Every line in the data below that holds "medicine" should be found and copied.

--------

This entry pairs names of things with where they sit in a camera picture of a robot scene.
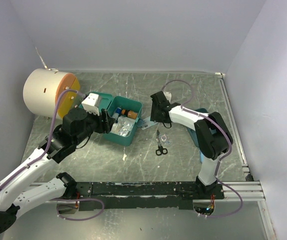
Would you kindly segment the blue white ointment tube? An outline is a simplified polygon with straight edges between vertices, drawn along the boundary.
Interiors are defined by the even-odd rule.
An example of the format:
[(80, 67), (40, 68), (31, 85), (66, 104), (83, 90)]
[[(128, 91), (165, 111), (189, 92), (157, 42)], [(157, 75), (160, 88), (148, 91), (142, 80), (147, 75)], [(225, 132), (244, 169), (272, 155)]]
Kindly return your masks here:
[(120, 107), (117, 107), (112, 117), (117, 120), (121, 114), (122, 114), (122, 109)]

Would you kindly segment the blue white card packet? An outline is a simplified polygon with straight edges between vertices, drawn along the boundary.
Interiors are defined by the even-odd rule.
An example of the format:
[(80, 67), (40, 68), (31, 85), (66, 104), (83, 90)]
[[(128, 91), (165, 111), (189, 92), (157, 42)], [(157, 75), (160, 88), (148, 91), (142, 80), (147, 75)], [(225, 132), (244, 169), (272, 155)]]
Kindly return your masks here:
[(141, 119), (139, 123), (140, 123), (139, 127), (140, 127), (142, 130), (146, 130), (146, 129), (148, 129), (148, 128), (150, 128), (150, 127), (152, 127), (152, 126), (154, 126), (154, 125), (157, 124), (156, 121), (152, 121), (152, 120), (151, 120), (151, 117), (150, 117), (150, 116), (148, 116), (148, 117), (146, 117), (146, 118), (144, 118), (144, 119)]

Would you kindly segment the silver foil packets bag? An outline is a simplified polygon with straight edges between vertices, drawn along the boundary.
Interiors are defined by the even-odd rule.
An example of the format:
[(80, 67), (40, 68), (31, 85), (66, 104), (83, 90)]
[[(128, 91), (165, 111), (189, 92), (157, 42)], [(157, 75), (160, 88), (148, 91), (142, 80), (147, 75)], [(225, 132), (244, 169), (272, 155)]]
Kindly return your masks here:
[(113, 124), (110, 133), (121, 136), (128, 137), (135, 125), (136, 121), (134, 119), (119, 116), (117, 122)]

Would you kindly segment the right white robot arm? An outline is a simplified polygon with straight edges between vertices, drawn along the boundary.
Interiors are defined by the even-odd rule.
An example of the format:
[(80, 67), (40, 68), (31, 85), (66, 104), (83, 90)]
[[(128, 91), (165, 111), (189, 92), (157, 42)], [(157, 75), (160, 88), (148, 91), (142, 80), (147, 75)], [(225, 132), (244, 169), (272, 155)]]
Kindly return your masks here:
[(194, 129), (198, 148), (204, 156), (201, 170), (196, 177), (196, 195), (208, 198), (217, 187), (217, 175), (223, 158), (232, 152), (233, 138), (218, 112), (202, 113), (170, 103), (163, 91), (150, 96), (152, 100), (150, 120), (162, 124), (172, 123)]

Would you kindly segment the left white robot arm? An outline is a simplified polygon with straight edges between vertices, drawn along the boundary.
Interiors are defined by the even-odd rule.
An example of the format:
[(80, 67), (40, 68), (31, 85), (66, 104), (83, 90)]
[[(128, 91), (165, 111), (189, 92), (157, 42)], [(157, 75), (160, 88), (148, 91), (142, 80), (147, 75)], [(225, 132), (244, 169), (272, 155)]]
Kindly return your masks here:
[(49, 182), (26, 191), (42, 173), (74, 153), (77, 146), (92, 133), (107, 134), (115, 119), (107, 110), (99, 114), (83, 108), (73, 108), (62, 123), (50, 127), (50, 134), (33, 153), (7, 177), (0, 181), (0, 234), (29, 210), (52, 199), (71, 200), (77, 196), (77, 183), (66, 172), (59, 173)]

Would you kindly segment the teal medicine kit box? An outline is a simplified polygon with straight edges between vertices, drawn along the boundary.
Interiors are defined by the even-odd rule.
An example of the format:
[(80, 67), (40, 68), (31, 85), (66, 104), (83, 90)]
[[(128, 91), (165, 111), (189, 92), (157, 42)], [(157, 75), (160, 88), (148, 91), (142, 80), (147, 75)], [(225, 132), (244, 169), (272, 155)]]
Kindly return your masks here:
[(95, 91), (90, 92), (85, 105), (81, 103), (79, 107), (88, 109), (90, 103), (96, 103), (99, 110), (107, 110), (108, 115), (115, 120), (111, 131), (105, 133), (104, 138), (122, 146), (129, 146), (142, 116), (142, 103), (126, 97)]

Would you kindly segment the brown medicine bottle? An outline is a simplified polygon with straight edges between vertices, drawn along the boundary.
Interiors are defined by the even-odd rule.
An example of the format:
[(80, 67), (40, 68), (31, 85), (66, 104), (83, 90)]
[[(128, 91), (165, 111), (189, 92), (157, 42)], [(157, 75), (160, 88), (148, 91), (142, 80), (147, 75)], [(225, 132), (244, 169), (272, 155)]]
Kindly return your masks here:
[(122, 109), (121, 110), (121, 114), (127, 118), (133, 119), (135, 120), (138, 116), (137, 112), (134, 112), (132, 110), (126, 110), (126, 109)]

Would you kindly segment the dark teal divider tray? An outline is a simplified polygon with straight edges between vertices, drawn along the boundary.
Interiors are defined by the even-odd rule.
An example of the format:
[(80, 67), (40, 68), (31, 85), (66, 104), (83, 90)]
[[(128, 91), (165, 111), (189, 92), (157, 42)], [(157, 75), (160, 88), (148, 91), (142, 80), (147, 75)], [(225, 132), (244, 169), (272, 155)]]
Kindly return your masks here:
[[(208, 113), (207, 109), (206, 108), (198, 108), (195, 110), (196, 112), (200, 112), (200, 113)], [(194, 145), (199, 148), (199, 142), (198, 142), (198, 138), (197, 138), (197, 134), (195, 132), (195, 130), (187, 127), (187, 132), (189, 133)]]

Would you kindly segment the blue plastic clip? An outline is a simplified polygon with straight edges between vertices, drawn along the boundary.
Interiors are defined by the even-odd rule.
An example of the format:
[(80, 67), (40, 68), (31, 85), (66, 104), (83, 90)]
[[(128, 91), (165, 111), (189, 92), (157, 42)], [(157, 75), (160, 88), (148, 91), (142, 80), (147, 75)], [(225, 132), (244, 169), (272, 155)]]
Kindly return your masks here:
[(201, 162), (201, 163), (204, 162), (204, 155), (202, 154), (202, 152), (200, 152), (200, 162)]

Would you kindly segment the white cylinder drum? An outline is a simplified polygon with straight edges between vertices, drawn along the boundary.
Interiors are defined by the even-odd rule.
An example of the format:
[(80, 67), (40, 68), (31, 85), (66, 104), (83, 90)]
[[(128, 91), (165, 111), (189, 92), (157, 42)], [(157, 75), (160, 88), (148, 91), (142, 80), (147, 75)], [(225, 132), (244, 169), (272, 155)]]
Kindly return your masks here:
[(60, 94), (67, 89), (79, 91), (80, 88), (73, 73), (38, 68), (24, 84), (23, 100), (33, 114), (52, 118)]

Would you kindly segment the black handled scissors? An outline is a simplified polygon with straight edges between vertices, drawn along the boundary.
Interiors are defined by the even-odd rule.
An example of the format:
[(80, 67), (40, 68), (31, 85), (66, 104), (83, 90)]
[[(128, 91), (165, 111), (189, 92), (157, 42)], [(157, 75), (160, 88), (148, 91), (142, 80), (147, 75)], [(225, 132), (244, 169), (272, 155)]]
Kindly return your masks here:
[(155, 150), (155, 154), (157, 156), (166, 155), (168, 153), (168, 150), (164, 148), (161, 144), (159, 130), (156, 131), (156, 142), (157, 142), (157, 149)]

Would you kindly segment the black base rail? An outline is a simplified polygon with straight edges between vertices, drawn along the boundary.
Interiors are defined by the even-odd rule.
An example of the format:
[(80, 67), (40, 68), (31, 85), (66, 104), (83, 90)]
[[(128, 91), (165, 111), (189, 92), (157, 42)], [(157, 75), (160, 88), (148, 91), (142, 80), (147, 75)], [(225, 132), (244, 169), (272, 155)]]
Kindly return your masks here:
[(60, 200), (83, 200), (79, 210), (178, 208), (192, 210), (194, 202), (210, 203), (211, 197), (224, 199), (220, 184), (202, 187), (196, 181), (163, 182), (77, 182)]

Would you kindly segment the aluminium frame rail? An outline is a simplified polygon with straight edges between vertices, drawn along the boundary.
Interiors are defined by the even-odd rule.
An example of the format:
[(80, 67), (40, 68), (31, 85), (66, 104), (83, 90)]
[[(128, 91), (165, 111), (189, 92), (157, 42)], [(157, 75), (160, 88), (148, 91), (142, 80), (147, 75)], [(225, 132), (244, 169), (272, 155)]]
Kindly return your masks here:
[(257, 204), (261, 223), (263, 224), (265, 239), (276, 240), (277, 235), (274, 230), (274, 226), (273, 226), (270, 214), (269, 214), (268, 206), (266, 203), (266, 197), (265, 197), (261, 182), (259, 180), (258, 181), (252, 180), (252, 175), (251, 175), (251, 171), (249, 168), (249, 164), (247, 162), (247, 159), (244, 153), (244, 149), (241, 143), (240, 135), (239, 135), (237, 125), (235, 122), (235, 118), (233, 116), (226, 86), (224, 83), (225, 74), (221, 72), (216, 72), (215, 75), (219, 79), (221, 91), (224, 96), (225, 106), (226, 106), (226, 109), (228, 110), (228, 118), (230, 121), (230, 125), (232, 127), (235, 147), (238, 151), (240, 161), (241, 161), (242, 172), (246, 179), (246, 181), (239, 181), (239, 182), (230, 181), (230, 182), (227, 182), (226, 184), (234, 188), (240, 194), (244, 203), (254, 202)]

--------

■ Response to the exercise:
Would you kindly segment the teal medicine kit box? An outline is a simplified polygon with straight edges between vertices, drawn along the boundary.
Would you kindly segment the brown medicine bottle? An outline is a simplified polygon with straight edges between vertices, drawn along the boundary.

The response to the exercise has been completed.